Task goal — Report the count of lines containing the word "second" in the entries below, and nothing more.

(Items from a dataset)
=== Begin Enclosure ===

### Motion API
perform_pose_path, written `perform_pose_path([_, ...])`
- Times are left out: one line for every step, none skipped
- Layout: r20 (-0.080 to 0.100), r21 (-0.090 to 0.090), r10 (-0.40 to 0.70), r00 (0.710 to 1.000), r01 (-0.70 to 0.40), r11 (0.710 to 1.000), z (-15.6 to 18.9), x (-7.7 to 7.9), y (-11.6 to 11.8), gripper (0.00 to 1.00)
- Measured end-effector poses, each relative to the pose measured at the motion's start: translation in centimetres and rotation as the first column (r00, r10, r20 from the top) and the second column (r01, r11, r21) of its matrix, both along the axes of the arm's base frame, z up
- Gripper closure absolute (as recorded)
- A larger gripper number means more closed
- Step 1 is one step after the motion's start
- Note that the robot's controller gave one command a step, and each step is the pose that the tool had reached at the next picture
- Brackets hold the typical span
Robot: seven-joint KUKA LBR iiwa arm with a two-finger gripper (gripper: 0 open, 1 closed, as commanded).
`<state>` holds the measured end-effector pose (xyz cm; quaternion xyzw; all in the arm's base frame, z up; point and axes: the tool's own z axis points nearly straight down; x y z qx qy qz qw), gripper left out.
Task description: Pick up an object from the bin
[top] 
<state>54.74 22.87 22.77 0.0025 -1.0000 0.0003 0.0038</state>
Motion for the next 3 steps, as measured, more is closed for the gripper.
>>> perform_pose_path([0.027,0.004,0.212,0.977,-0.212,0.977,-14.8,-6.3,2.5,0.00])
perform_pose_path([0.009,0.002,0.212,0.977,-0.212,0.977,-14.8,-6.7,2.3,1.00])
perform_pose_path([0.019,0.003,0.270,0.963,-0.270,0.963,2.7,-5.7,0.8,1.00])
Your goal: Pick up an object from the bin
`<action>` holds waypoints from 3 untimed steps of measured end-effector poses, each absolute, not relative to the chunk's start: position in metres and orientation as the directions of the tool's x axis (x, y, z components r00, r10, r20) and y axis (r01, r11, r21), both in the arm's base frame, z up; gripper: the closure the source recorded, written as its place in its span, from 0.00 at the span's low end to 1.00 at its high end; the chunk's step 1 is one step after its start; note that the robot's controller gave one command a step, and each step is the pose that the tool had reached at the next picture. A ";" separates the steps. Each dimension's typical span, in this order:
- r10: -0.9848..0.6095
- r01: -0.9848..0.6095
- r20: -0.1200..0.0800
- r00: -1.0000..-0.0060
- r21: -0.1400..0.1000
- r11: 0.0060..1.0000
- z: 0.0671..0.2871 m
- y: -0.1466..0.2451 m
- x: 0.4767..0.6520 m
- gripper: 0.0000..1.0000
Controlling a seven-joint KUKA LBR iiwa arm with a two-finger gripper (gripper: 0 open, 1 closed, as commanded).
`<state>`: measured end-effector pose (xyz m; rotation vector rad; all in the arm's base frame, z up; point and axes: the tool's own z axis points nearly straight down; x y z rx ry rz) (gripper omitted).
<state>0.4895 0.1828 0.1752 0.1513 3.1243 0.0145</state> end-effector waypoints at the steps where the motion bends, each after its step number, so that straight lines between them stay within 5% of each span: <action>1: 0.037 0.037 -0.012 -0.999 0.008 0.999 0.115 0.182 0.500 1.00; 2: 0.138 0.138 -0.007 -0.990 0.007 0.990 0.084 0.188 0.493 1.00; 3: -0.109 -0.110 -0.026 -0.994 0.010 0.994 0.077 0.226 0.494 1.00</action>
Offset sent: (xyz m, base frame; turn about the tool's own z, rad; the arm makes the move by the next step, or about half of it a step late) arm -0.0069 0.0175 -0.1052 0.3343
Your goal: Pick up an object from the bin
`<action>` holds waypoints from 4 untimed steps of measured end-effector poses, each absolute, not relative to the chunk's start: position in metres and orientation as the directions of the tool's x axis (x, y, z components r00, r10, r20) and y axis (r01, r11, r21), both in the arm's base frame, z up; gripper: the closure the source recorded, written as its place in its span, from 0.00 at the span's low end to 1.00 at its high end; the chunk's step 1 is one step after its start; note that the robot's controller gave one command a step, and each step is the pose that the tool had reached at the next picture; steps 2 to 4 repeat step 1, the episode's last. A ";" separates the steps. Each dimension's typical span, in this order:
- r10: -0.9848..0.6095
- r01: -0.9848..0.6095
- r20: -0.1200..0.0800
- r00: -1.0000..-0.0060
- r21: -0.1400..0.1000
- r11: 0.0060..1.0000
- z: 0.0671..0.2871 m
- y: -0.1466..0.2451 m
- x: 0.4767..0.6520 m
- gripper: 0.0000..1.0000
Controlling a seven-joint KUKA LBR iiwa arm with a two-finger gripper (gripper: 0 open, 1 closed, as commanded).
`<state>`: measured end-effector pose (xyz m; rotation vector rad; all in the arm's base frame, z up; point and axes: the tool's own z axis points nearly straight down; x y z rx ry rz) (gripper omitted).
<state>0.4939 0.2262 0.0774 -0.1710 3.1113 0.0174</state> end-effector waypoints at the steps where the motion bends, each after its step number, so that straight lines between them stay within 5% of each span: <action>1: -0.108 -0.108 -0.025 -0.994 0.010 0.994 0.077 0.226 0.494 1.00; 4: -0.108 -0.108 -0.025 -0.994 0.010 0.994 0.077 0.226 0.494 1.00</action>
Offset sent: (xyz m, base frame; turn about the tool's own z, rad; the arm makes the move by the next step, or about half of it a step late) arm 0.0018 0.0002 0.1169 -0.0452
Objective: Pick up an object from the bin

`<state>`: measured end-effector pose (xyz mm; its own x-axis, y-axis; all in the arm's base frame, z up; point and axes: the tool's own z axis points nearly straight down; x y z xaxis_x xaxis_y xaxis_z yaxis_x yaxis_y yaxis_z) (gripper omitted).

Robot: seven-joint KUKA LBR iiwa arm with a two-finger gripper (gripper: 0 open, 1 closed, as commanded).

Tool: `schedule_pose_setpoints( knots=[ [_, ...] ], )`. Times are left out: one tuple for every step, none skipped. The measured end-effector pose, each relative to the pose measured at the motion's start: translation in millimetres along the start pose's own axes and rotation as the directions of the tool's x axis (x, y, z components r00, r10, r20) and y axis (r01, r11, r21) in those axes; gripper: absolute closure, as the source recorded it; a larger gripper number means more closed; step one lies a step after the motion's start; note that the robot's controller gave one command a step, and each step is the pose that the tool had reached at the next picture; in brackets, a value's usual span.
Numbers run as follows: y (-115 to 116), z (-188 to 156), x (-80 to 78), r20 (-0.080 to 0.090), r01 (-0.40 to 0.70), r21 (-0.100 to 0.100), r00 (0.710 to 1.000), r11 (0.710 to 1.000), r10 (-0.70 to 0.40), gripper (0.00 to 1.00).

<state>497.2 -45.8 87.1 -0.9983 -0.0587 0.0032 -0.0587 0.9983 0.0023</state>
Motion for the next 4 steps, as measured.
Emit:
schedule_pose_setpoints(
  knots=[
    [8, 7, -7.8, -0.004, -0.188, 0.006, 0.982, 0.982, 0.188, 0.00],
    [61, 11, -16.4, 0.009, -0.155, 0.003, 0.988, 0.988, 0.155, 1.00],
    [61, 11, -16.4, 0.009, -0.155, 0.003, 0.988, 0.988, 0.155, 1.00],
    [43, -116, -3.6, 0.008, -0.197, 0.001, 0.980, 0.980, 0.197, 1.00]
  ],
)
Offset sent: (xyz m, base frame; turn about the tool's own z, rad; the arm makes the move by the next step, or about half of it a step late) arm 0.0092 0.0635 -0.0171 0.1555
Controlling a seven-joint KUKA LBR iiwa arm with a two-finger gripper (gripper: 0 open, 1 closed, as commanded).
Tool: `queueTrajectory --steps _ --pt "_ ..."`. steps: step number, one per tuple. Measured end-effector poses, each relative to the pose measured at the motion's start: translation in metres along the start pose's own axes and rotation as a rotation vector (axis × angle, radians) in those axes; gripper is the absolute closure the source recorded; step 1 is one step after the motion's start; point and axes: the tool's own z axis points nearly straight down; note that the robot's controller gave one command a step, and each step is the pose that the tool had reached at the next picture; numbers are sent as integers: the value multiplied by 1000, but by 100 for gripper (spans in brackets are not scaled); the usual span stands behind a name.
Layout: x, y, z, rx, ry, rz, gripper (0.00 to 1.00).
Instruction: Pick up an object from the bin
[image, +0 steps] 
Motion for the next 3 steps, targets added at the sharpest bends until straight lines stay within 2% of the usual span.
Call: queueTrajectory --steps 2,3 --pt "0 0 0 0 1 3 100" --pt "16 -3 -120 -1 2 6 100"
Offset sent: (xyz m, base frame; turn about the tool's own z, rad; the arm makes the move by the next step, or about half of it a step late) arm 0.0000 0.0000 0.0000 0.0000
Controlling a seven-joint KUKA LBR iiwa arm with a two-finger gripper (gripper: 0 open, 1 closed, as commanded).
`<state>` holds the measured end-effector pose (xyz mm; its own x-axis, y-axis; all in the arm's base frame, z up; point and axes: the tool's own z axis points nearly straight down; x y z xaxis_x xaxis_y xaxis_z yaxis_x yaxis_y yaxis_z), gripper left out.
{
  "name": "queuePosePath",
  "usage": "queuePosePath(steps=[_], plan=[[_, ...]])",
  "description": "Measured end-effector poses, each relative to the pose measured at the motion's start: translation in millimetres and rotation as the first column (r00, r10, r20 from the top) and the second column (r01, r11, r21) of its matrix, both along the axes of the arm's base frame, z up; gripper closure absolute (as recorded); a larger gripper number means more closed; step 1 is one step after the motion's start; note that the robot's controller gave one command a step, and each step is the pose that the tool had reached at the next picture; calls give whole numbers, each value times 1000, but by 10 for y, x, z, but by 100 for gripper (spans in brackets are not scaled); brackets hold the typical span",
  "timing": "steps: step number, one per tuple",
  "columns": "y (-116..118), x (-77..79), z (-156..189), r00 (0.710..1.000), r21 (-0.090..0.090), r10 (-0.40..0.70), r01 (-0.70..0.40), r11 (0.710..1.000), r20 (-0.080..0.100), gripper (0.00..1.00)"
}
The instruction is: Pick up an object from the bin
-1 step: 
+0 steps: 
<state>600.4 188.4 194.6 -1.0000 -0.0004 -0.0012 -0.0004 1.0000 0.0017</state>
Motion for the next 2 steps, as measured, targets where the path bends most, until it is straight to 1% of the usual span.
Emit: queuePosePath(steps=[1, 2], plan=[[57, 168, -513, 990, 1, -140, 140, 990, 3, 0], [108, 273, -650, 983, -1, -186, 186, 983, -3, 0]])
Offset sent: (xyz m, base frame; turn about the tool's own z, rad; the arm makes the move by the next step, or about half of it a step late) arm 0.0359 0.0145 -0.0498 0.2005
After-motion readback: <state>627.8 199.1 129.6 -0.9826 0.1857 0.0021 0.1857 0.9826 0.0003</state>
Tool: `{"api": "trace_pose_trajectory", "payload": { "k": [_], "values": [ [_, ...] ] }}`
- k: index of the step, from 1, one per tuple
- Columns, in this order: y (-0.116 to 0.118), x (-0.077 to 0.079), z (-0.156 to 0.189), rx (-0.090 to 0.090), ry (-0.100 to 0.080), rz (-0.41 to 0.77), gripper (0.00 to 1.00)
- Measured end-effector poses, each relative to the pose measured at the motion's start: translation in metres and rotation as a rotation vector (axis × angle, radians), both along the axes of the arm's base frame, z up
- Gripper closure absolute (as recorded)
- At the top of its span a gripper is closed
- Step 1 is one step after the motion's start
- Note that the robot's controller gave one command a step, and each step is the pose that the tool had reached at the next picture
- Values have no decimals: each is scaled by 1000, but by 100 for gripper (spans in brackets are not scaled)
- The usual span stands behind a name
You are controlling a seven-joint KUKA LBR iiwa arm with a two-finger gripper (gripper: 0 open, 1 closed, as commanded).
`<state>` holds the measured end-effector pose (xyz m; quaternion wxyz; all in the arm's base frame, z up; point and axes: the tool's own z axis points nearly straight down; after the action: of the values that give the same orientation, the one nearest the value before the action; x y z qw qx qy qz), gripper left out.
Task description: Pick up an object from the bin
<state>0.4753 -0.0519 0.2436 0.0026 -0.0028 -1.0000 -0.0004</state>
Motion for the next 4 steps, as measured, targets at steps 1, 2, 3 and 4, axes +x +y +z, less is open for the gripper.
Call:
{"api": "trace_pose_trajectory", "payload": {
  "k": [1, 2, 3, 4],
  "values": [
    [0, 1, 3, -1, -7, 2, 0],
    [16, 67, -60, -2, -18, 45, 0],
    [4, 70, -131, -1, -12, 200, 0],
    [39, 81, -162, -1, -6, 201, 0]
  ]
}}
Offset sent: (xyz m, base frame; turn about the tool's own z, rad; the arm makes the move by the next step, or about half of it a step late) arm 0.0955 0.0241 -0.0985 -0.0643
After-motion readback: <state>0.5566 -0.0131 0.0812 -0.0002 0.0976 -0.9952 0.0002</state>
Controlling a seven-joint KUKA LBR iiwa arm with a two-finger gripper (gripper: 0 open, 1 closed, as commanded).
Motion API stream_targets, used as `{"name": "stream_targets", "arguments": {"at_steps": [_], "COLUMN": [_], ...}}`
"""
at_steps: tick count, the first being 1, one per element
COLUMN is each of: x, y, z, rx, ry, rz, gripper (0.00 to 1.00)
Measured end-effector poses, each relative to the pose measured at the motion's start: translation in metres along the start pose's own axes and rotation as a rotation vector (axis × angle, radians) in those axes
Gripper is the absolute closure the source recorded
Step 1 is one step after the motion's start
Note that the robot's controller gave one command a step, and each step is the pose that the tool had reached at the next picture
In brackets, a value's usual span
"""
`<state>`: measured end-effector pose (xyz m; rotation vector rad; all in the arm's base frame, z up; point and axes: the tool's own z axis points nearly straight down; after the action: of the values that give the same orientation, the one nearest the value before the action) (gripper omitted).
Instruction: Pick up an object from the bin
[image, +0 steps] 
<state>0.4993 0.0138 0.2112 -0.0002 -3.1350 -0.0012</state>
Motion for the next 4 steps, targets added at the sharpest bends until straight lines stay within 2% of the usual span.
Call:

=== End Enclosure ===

Solution — 2